The I.V. River

Stefano Byer, M3, Class of 2022

I am Mrs. A

Grew up in Kansas City

north, by the river

I held on to life

lifeblood coursing through my veins

through ups, and through downs

Made a family

I love my many grandkids

as grandma loved me

As grandma loved me

I saw her last breath, in pain

with tubes in, tubes out

Now held by my kin

they watch my last breaths, tears drop

with tubes in, tubes out

Came here with a cough

this big building found much more

prognosis now: days

I hold on to life

lifeblood dripping out my veins

few ups, mostly downs

Now memories fade

as my love joins grandma’s

north, down the river



My patient saw herself as her grandmother, spending some of her final days in the hospital. I saw a woman, teetering between abject denial and an enlightened acceptance, negotiating her impending destination.

She was my first patient while in the hospital for my family medicine clerkship. Our week together was full of the “ups and downs.” Ups: a bone biopsy was negative for metastatic lung cancer; downs: she had almost a dozen units of blood transfused over the week to make up for what she’d lost.

One day, her name wasn’t on the floor roster. She had been transferred to the ICU. I kept visiting her, joking and crying—an apt combination.

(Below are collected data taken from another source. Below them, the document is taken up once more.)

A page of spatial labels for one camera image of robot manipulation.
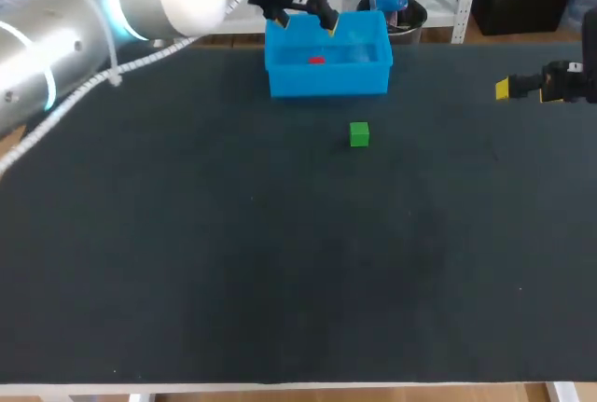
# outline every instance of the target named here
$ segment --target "black table surface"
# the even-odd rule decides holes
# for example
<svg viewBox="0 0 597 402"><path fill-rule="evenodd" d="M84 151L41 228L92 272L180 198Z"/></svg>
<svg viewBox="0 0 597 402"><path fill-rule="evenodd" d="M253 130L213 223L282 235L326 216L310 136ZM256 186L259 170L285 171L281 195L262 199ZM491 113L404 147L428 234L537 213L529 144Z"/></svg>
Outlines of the black table surface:
<svg viewBox="0 0 597 402"><path fill-rule="evenodd" d="M579 45L290 101L262 57L105 85L3 177L0 382L597 380L597 107L494 100Z"/></svg>

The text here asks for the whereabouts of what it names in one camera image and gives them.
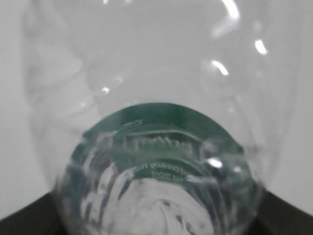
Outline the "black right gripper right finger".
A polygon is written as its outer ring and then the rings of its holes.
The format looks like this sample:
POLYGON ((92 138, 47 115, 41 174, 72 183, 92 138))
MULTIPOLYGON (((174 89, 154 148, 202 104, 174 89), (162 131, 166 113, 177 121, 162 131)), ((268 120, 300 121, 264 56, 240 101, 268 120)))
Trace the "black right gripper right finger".
POLYGON ((311 235, 313 217, 266 191, 257 218, 255 235, 311 235))

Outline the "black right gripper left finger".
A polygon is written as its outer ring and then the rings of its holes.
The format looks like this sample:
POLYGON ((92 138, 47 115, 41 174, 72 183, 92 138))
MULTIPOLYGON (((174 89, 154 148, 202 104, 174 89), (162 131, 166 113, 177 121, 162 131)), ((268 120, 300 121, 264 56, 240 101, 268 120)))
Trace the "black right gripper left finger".
POLYGON ((62 235, 64 227, 47 193, 21 210, 0 220, 2 235, 62 235))

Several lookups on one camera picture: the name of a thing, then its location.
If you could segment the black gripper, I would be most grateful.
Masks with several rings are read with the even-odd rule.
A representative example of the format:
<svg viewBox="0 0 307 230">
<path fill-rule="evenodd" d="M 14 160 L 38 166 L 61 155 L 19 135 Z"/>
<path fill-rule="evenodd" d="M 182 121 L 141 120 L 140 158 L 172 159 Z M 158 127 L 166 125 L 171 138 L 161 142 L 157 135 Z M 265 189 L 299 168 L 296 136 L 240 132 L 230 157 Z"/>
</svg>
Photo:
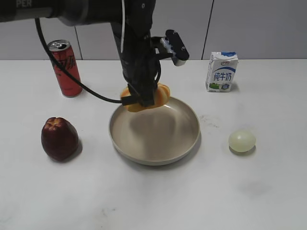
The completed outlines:
<svg viewBox="0 0 307 230">
<path fill-rule="evenodd" d="M 158 73 L 154 56 L 155 50 L 149 35 L 141 38 L 125 36 L 119 39 L 119 57 L 128 87 L 128 90 L 123 90 L 120 94 L 122 105 L 154 105 L 157 88 L 155 77 Z"/>
</svg>

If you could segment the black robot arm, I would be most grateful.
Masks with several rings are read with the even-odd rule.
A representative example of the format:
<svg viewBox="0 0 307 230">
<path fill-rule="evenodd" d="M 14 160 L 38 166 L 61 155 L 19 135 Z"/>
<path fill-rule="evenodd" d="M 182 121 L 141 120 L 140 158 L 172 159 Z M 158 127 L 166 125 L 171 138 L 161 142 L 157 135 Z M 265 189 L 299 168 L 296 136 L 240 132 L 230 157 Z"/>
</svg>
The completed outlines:
<svg viewBox="0 0 307 230">
<path fill-rule="evenodd" d="M 169 94 L 158 84 L 161 65 L 150 34 L 154 8 L 154 0 L 2 0 L 0 21 L 34 19 L 45 50 L 40 18 L 58 18 L 67 26 L 110 23 L 130 95 L 121 100 L 109 99 L 86 87 L 74 75 L 68 77 L 104 101 L 158 107 L 167 102 Z"/>
</svg>

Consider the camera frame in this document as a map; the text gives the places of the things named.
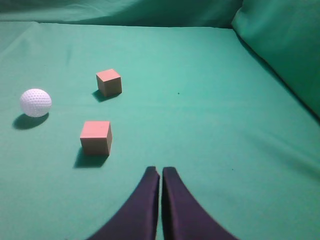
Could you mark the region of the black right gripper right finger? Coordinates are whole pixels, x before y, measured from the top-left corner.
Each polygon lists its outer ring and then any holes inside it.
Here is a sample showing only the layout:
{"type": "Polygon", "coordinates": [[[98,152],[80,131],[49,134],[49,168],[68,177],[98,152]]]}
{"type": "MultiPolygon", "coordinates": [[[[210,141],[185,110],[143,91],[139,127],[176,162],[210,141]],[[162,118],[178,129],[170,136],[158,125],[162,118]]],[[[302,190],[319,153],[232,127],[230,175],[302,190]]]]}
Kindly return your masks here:
{"type": "Polygon", "coordinates": [[[162,228],[166,240],[235,240],[189,192],[178,171],[162,171],[162,228]]]}

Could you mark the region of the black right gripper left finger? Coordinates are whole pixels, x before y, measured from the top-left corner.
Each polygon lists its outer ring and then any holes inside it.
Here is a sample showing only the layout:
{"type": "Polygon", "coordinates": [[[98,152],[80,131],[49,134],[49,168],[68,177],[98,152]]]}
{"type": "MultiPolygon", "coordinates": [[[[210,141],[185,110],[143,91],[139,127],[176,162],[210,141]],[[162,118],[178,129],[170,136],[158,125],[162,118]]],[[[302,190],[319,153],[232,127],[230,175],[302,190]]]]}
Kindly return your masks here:
{"type": "Polygon", "coordinates": [[[160,175],[146,168],[130,197],[90,240],[154,240],[159,215],[160,175]]]}

My role as a medical student is to juggle learning disease processes, management, treatment—from standpoints of molecular, pathophysiological, and systemic issues—while understanding floor dynamics, tailoring our work to different attendings, preparing for standardized exams and patient encounters, etc., but one privileged and exceptional role we can play is in listening.

It is through listening that we can learn why we juggle the aforementioned.

I was reading Mrs. A’s discharge note, the ICU doctor ended it by noting her prognosis as being “days to week.”

We all, whether written or unwritten, have a prognosis – ranging from days to decades. Reflecting on our mortality only informs our reason to live.